The subjugation of Czechosloviakia robbed the Allies of the Czech Army of twenty-one regular divisions, fifteen or sixteen second-line divisions already mobilised, and also their mountain fortress line which, in the days of Munich, had required the deployment of thirty German divisions, or the main strength of the mobile and fully trained German Army…We certainly suffered a loss through the fall of Czechoslovakia equivalent to some thirty-five divisions. Besides this the Skoda Works, the second most important arsenal in Central Europe, was made to change sides adversely…

Even more disastrous was the alteration in the relative strength of the French and German Armies. With every month that passed, from 1938 onwards the German Army was not only increased in numbers and formations, and in the accumulation of reserves, but in quality and maturity…

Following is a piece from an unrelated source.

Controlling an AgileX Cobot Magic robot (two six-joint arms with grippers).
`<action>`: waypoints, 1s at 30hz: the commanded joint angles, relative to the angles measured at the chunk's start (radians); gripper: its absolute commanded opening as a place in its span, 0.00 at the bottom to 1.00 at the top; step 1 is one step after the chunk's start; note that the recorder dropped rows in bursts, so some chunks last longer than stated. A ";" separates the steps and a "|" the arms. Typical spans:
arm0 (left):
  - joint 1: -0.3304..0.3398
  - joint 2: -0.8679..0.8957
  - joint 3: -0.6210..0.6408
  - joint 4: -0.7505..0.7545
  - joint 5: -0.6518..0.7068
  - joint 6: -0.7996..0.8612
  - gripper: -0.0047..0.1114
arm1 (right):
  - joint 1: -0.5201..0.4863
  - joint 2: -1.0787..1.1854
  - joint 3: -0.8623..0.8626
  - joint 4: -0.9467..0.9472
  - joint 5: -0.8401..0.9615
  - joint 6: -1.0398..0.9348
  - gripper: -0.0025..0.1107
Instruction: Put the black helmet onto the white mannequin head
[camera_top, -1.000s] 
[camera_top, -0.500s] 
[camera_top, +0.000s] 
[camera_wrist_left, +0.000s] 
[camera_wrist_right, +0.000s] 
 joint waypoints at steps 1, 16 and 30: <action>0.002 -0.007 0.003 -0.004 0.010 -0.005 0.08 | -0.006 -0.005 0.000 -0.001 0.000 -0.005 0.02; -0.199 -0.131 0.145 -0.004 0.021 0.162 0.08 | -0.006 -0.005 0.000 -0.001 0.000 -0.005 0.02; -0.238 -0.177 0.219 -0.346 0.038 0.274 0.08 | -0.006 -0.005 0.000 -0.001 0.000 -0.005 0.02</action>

Churchill then takes account of the “vital sphere” of air power and air defense in which Britian had improved its own position following Munich, but concludes:

Finally there is this staggering fact: that in the single year 1938, Hitler had annexed to the Reich, and brought under his absolute rule 6,750,000 Austrians and 3,500,000 Sudetens, a total of over ten million subjects, toilers and soldiers. Indeed the dread balance had turned in [Hitler’s] favor.

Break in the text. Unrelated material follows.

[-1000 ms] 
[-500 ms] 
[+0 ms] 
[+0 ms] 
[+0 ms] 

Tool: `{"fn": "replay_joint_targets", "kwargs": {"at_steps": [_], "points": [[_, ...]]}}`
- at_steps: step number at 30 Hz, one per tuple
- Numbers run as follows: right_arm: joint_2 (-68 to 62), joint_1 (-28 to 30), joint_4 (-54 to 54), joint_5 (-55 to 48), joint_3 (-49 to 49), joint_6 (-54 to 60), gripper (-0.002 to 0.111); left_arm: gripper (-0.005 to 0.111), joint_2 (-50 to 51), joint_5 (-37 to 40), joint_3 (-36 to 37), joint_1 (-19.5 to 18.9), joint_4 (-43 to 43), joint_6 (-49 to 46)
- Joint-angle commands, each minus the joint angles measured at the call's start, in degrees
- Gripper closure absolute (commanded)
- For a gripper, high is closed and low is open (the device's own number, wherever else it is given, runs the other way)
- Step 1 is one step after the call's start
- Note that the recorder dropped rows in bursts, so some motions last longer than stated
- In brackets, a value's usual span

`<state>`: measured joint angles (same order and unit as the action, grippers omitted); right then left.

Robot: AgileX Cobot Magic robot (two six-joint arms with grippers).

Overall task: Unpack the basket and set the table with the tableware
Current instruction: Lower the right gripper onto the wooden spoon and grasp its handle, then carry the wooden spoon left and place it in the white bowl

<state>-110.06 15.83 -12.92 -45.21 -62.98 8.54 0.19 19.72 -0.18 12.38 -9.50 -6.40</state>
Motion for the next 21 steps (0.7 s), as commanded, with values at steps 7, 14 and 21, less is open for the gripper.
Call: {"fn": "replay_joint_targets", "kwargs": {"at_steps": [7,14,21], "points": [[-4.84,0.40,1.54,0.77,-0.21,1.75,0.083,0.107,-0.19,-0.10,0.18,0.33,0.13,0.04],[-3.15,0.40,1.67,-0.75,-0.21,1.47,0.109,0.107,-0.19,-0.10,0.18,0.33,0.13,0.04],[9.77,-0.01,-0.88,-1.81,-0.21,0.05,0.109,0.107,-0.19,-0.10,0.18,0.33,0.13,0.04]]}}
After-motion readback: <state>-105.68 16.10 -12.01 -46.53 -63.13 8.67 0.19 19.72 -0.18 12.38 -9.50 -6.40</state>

Churchill’s judgment finds substantial support in the concluding chapter of Telford Taylor’s Munich: The Price of Peace. Though Taylor is highly sympathetic to those who preferred to put off the day of reckoning with Nazi Germany, he states, for example, that if war had come in 1938:

[O]ne can safely say that that the possibility of establishing an allied front in France that would hold would have been far better than it was when the war actually began–both because France and especially Britain would have had more time to strengthen the front, and because Germany could not have denuded her eastern frontiers and concentrated virtually all her forces in the west, as she was able to do after the Nazi-Soviet pact and the destruction of Poland.

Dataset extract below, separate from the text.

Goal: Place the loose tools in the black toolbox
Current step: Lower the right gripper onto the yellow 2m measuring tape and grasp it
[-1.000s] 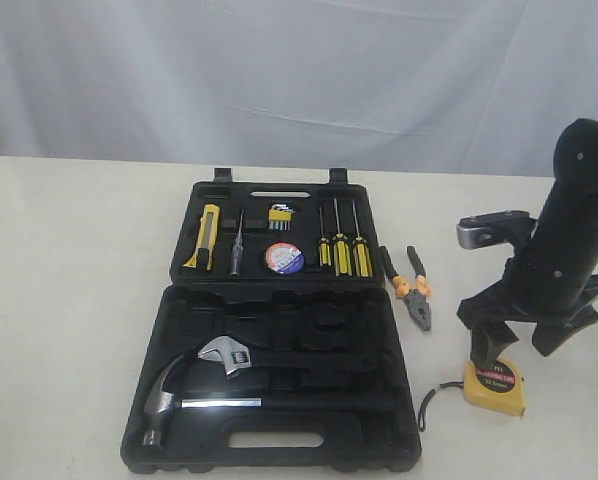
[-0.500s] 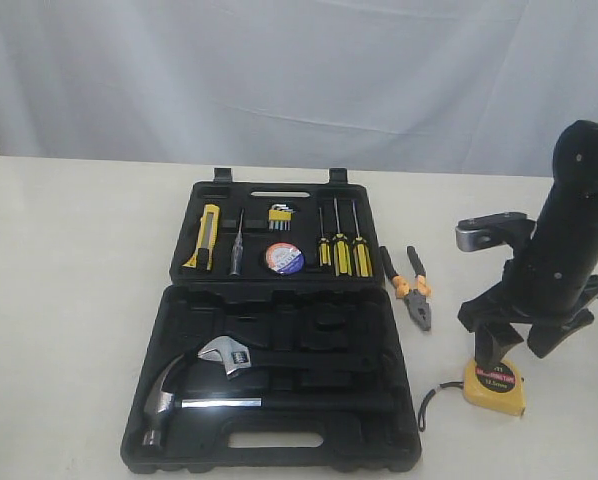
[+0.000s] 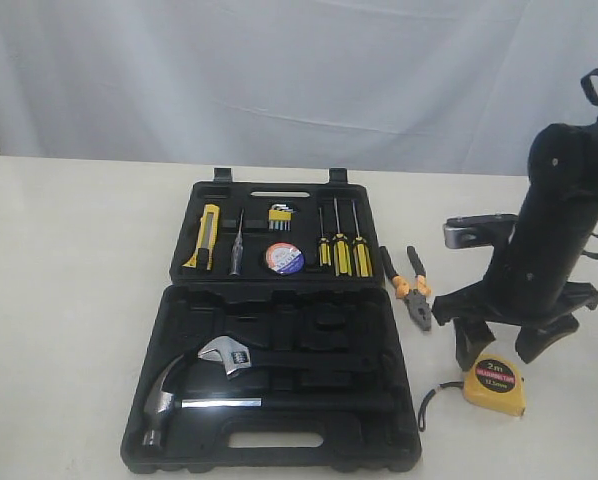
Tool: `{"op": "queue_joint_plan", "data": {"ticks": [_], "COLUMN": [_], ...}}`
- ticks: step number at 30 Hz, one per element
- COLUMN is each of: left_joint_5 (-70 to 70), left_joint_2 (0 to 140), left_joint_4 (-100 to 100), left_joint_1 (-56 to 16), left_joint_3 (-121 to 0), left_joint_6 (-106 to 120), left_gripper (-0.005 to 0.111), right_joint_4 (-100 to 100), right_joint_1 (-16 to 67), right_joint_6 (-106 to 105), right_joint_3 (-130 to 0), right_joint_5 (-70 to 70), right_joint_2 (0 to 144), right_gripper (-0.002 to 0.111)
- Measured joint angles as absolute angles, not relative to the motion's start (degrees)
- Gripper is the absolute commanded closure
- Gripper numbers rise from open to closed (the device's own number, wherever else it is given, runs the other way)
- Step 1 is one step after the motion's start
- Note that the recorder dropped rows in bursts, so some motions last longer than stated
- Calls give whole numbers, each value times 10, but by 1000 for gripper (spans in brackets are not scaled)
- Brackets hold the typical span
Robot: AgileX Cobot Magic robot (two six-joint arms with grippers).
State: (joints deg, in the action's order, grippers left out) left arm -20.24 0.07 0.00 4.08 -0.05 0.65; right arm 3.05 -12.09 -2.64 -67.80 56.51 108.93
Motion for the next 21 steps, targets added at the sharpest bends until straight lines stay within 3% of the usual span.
{"op": "queue_joint_plan", "data": {"ticks": [7,21], "left_joint_5": [-202,-202], "left_joint_2": [1,1], "left_joint_4": [0,0], "left_joint_1": [41,41], "left_joint_3": [-1,-1], "left_joint_6": [6,6], "left_gripper": [107,107], "right_joint_4": [-95,-52], "right_joint_1": [-80,-79], "right_joint_6": [156,204], "right_joint_3": [-678,-596], "right_joint_5": [556,453], "right_joint_2": [1089,1088], "right_gripper": [41,41]}}
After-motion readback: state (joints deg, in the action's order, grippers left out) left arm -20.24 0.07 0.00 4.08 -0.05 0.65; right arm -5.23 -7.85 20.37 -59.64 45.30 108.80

The variables that must be taken into account of course make it difficult to reach any conclusion with absolute certainty. In contemplating “the tragedy of Munich,” Churchill himself reflected on the necessity of statesmanship and the call of honor:

If the circumstances are such as to warrant it, force may be used. And if this be so, it should be used under the conditions which are most favourable. There is no merit in putting off a war for a year if, when it comes, it is a far worse war or one much harder to win. These are the tormenting dilemmas upon which mankind has throughout its history been so frequently impaled. Final judgment upon them can only be recorded by history in relation to the facts of the case as known to the parties at the time, and also as subsequently proved.

There is, however, one helpful guide, namely, for a nation to keep its word and to act in accordance with its treaty obligations [Churchill is referring to France’s obligations to Czechoslovakia]. This guide is called honour. It is baffling to reflect that what men call honour does not correspond always to Christian ethics…Here [] the moment came when Honour pointed the path of Duty, and when also the right judgment of the facts at the time would have reinforced its dictates.

On this score I give Churchill the last word.